20 Mile Scout Hike on the Desolation Trail

WE DID IT!!  Something my boys and I have been working on for five years, we finally finished the Hiking Merit Badge.  It started in 2008 when they were 11 with our first 10-miler to Dog Lake from Butler Fork.  I watched their strength and stamina increase every year as we’d complete a few more hikes toward this goal.  By June of 2010, we had signed off on requirement 5There was talk about completing requirement 6 that Fall (while they were 13), but I suggested they hold off one more year.  Unfortunately, the summer of 2011 was shortened by deep snow well into July and other things tugging at their time including Scout Camp, Youth Conference and Varsity On Belay.  2012 proved to be another busy summer but things lined up this past weekend to finally git ‘er done… 20+ miles of an awesome experience on the Desolation Trail!
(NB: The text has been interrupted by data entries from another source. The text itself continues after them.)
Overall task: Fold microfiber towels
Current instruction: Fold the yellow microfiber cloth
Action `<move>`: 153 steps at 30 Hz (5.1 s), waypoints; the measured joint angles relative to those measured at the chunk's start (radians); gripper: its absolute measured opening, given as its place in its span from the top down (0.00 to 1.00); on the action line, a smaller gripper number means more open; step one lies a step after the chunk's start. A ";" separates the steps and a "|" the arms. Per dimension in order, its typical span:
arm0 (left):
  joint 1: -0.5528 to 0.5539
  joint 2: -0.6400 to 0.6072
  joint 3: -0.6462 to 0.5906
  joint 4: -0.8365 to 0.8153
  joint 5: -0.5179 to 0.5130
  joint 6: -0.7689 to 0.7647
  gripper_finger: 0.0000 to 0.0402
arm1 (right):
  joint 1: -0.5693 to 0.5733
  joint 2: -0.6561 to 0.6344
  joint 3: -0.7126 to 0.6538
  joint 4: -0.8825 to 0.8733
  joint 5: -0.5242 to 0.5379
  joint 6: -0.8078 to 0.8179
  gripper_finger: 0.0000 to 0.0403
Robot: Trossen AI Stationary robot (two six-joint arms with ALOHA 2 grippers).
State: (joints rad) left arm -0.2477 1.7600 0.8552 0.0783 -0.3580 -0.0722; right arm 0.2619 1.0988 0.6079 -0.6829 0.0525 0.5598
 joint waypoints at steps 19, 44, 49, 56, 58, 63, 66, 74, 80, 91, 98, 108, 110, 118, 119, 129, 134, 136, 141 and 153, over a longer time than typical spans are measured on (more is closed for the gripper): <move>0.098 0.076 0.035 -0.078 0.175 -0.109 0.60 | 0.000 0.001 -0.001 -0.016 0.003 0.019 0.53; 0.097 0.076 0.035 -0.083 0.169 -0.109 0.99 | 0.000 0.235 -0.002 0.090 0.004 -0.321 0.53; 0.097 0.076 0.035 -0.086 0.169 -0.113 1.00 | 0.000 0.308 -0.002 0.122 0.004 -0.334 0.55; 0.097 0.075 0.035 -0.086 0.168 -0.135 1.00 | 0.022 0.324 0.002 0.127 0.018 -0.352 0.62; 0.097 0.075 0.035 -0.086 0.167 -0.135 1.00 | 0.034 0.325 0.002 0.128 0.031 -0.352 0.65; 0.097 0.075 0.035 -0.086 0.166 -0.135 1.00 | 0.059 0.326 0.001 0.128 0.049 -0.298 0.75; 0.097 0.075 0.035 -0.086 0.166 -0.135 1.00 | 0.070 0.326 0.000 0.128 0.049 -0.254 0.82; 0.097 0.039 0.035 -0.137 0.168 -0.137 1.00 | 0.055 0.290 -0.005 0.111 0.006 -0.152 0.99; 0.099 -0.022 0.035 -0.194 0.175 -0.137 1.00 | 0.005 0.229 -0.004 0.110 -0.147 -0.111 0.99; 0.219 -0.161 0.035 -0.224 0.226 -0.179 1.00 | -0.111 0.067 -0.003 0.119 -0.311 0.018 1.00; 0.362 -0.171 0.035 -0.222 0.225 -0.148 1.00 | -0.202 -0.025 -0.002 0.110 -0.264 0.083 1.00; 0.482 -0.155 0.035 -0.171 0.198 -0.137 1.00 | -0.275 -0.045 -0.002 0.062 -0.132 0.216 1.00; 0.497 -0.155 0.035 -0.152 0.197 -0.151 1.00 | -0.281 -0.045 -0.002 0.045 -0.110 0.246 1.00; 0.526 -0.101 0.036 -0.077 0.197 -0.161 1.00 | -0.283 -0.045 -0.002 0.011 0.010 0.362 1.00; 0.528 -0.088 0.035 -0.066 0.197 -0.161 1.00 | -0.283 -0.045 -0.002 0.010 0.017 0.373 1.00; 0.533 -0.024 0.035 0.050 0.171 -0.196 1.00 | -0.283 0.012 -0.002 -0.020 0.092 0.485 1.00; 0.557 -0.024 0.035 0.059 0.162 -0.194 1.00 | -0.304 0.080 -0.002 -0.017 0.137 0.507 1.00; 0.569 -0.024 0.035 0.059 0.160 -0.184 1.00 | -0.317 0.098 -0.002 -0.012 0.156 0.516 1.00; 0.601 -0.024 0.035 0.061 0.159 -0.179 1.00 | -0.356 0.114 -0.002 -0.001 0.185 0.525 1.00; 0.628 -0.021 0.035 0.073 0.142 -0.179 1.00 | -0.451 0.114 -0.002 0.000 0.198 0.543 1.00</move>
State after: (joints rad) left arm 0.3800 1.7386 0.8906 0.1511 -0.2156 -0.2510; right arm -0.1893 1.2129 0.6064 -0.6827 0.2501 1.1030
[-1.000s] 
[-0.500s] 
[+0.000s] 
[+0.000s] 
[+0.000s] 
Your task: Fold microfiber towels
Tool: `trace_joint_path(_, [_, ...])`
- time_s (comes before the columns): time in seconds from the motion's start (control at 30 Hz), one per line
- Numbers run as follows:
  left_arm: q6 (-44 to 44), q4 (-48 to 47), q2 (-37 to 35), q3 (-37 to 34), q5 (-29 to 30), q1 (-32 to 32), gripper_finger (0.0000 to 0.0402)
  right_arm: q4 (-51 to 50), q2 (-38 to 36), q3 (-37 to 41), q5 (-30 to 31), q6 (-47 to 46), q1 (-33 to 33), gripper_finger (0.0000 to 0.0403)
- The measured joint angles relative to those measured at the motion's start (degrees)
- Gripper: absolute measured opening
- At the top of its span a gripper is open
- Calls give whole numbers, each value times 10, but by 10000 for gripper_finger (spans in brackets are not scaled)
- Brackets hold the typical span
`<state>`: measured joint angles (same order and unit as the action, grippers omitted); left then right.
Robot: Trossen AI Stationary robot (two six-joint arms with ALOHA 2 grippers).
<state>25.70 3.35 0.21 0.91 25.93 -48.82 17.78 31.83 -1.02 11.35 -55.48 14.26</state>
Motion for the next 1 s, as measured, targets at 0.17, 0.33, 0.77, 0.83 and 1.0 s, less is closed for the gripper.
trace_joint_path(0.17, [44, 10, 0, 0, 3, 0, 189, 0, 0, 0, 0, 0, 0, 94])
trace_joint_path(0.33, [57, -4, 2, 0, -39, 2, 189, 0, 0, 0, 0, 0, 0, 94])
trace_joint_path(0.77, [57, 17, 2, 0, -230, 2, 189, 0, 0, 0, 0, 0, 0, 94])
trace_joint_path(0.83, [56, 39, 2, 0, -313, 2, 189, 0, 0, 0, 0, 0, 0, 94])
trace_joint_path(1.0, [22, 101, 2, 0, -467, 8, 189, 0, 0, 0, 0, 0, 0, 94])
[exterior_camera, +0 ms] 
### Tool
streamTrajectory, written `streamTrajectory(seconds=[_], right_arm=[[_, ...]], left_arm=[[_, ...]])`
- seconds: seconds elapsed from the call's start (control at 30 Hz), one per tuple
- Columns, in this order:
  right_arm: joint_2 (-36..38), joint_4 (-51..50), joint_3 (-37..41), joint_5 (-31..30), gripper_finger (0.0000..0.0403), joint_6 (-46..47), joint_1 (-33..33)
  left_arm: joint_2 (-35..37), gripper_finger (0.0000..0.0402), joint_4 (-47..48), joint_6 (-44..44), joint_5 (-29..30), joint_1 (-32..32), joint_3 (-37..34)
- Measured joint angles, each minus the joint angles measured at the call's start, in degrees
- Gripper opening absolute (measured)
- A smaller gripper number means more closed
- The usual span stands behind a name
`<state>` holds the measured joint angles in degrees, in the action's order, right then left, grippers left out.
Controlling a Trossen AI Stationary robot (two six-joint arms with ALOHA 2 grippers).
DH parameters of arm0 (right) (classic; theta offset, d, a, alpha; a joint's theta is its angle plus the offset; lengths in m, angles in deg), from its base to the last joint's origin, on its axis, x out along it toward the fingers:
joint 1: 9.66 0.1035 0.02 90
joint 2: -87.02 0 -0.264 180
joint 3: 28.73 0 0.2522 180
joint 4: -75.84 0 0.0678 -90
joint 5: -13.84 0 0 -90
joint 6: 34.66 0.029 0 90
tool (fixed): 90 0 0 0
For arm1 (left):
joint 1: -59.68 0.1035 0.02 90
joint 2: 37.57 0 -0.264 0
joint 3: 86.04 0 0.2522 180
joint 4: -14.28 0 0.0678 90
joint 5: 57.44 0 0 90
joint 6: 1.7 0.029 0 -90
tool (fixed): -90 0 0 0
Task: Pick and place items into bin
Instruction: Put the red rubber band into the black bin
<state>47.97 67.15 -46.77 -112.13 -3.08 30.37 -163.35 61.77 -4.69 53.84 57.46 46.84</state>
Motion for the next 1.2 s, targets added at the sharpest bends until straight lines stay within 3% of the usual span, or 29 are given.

Of course, a hike report like this would be difficult to follow without some sort of visual reference. Sooooo, how about a Google Earth map! The route description below matches this KML file with waypoints and available turnouts included.

If you choose this trail to complete requirement 6 for your Hiking Merit Badge, I don’t think you’ll be disappointed.

Guardsman Pass to Desolation Lake (5.5 miles)

Our first five or so miles were technically on the Great Western Trail.  We started at Guardsman Pass just above Brighton at 7:45 on Saturday morning.  The highlight along this stretch is Scott Hill, also known as “Puke Hill” by the local mountain bikers.  It’s a good steady grade that gets your heart pumping right off the bat.  After traveling along the Wasatch Crest that divides Park City from Salt Lake City, we reached Desolation Lake at 10:15.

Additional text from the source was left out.